Instructions for the task = Copy the lines below, word for word, from the first through the line containing "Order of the". Leave the pictures out.

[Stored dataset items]
Start of Block

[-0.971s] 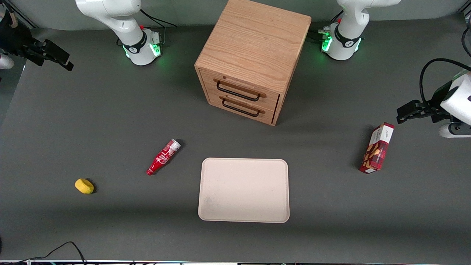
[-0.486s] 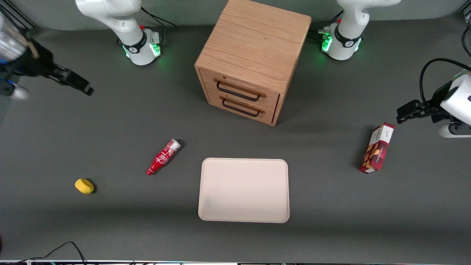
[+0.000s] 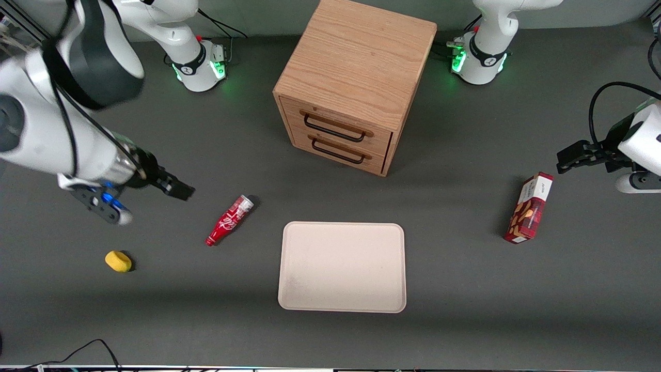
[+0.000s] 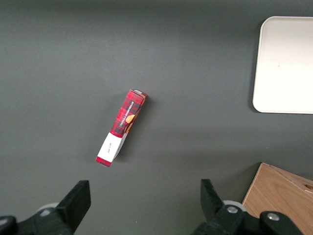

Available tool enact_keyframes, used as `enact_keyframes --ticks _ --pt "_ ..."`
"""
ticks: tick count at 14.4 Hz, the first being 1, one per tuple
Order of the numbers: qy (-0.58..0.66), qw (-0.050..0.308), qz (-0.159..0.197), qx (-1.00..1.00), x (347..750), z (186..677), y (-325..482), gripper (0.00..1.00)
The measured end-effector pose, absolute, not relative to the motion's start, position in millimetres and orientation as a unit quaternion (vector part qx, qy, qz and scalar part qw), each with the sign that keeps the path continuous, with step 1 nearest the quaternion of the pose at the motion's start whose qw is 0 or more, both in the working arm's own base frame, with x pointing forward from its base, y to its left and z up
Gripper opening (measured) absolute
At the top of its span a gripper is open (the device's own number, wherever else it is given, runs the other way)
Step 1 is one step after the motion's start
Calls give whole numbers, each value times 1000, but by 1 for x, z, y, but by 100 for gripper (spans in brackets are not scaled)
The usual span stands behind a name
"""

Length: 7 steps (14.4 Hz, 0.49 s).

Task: Place coke bottle on tray
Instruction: 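Move the open right gripper down over the red Coca-Cola bottle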

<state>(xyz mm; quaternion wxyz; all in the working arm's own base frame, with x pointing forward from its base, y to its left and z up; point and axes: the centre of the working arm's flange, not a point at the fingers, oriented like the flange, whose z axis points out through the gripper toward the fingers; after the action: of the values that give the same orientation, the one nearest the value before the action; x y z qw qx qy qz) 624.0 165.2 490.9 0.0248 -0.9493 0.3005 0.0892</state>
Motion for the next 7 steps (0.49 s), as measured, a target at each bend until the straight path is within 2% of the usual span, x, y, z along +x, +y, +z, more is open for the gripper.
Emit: enact_keyframes --ticks 3,7 --pt "309 20 91 -946 629 412 170 100" --pt "314 -10 82 -946 631 322 170 100"
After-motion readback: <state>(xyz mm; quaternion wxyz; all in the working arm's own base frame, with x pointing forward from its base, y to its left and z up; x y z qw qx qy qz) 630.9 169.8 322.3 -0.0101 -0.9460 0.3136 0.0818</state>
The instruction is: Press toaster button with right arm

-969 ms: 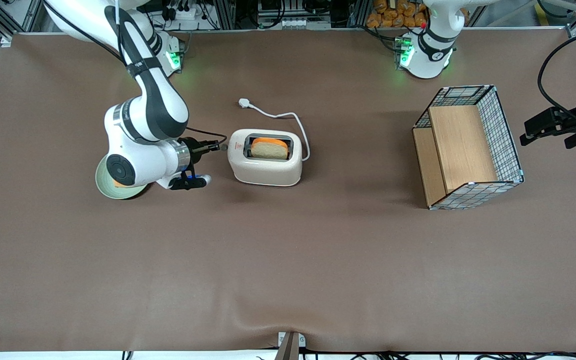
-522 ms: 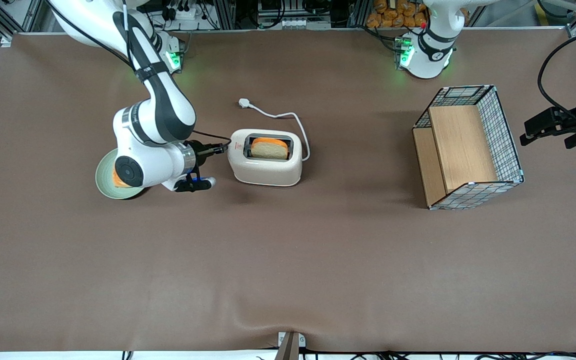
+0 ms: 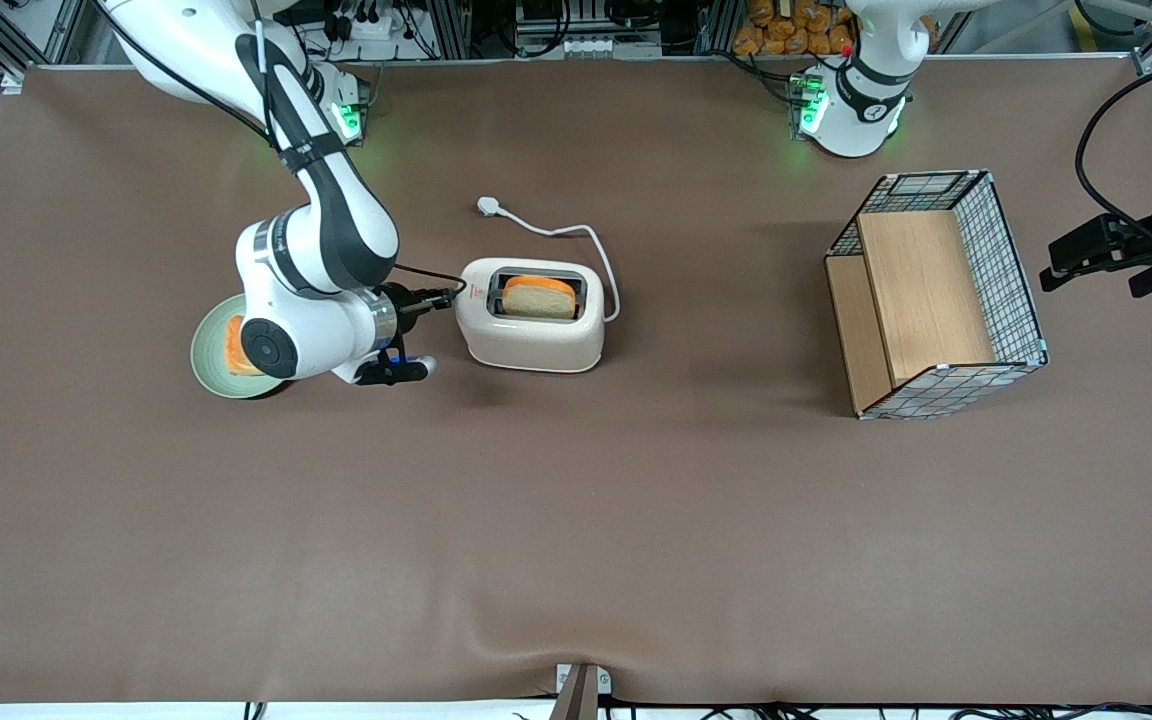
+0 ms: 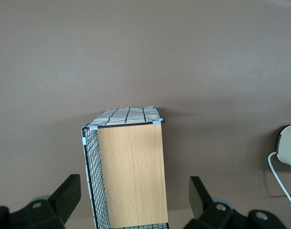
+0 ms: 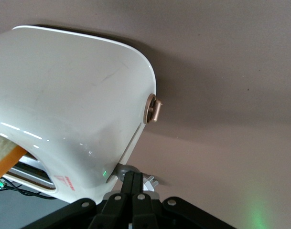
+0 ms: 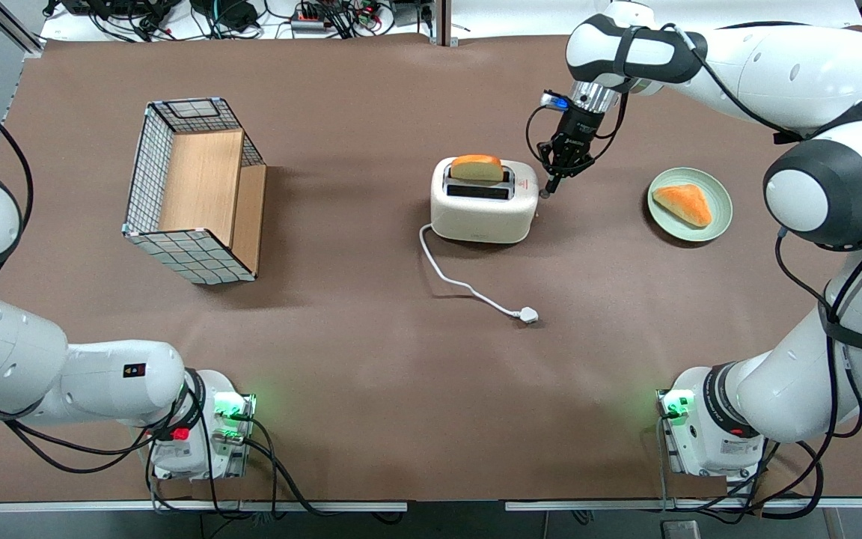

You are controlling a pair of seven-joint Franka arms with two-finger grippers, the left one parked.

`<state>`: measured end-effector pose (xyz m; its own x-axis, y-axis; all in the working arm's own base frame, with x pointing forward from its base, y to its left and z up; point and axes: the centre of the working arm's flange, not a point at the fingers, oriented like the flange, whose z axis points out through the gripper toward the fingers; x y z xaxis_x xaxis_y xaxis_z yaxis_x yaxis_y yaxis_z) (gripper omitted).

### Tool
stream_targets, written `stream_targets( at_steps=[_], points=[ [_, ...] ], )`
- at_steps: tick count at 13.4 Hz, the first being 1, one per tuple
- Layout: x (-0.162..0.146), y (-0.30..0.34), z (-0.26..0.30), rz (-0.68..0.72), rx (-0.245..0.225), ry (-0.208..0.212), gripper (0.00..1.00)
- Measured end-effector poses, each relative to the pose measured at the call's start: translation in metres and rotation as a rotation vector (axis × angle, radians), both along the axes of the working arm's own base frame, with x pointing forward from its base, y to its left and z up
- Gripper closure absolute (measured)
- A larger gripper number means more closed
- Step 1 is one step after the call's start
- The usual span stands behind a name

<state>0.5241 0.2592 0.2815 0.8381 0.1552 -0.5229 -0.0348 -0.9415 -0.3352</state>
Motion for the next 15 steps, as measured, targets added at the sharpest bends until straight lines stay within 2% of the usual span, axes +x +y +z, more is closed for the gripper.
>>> stream_targets(
  at_steps=[15],
  points=[
    [0.001,0.002,-0.027,-0.009,-0.018,0.007,0.99]
  ],
)
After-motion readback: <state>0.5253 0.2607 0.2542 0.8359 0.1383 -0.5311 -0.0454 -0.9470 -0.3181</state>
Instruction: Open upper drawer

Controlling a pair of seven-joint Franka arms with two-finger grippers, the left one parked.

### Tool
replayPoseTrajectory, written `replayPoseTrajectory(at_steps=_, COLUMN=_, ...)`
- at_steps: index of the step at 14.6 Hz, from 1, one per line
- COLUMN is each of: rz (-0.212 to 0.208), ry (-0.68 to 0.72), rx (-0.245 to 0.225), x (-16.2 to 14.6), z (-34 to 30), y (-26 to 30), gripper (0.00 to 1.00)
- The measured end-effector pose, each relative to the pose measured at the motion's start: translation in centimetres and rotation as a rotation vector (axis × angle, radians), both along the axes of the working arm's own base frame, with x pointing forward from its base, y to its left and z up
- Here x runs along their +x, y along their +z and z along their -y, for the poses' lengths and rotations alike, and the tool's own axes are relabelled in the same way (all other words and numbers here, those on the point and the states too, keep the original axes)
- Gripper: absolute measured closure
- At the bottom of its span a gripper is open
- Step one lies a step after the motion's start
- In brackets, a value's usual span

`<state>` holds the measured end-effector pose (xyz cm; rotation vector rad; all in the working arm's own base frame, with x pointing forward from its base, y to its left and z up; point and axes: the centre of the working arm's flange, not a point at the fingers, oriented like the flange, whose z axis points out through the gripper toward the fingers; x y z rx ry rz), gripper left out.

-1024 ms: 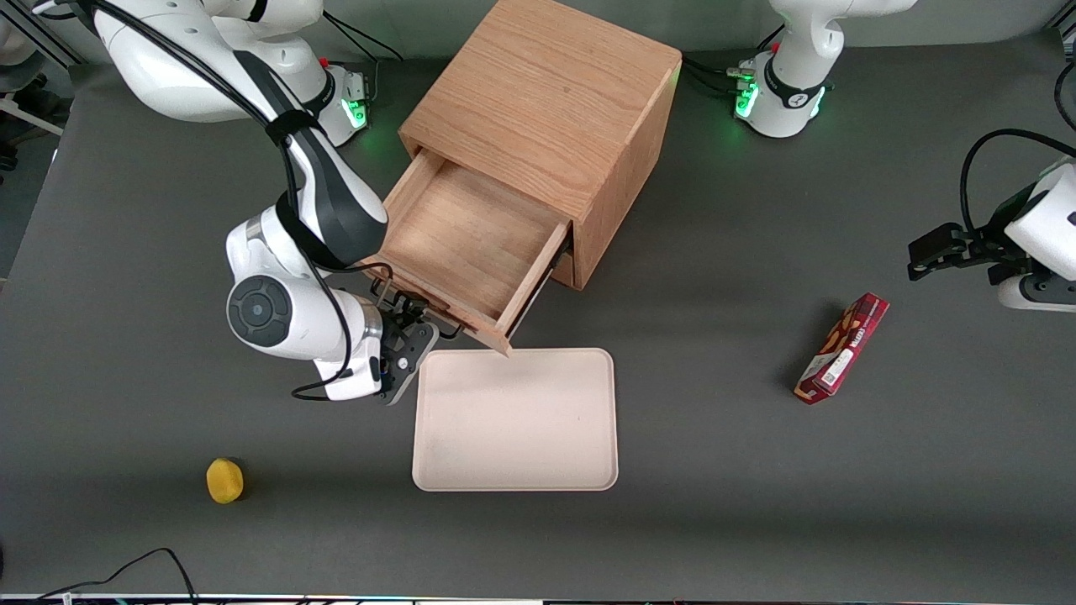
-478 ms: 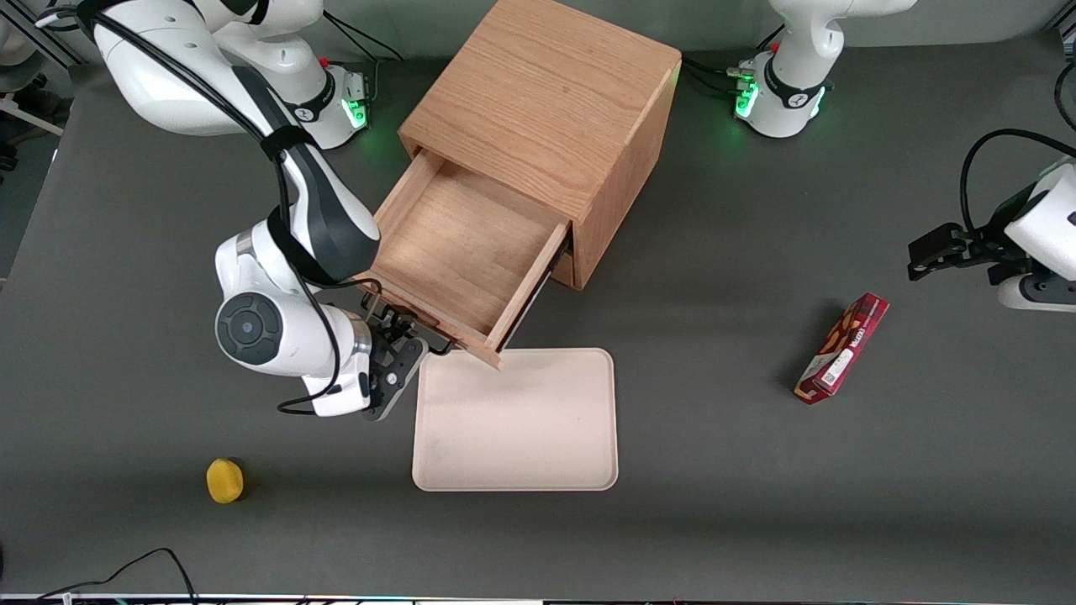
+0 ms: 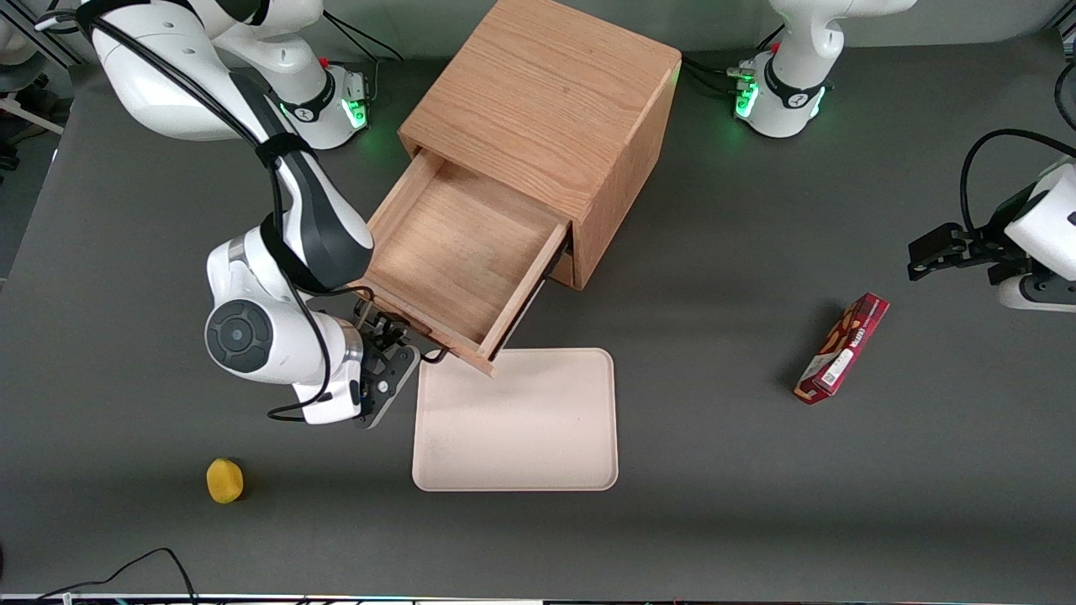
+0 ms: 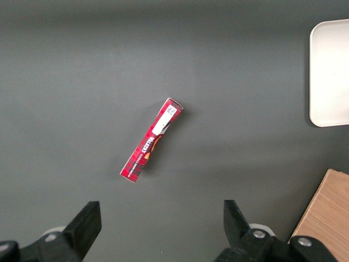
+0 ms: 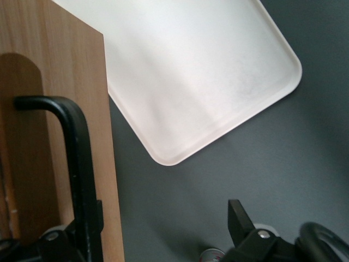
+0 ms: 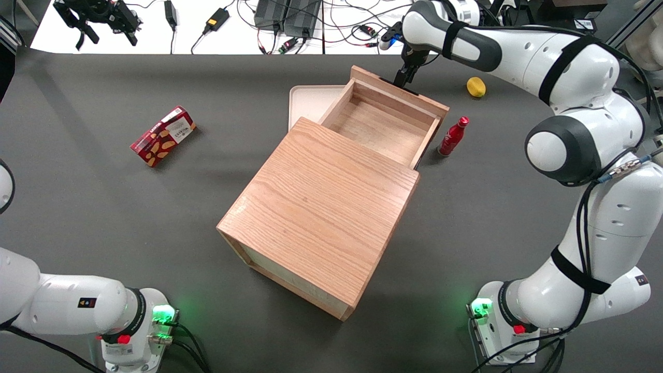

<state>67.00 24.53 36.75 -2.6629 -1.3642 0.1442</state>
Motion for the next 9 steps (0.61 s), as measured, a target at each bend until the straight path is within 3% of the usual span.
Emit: replayPoseTrajectory(at_steps=9, rz=0.002, ry=0.005, rx=-0.004, x=0.83, z=0.68, y=-0.05, gripper=0.0)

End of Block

Solution to this task =
[-0.971s] 
[-0.486s] 
[+0.000s] 
[+0.000s] 

Available tool enact_keyframes, used as `enact_keyframes --ticks _ --pt "_ ..."`
"""
ticks: tick count at 14.4 Hz, the first being 1, one per tuple
Order of the numbers: qy (-0.58..0.66), qw (-0.050..0.308), qz (-0.159..0.197), qx (-1.00..1.00), x (347..750), z (186..677), y (-325..482), gripper (0.00..1.00)

The answer has been given in full.